## [GIVEN INFORMATION]
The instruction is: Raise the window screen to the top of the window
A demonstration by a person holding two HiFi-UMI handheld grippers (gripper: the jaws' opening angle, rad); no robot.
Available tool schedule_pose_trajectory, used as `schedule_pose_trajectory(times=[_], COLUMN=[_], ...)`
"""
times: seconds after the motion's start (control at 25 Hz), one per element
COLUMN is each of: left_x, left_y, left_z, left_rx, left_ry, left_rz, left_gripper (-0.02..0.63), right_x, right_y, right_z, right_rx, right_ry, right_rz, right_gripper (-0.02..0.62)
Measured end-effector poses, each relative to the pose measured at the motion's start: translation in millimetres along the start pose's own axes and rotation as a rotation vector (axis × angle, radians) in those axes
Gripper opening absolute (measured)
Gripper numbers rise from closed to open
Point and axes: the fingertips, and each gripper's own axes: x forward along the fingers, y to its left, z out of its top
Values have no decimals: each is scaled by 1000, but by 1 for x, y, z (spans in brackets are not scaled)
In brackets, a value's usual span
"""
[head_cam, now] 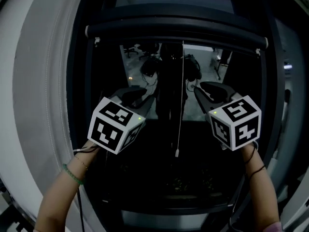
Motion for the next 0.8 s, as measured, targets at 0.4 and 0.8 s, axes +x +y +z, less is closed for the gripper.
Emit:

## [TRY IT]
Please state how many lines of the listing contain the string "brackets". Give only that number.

## [ANSWER TO THIS EXERCISE]
2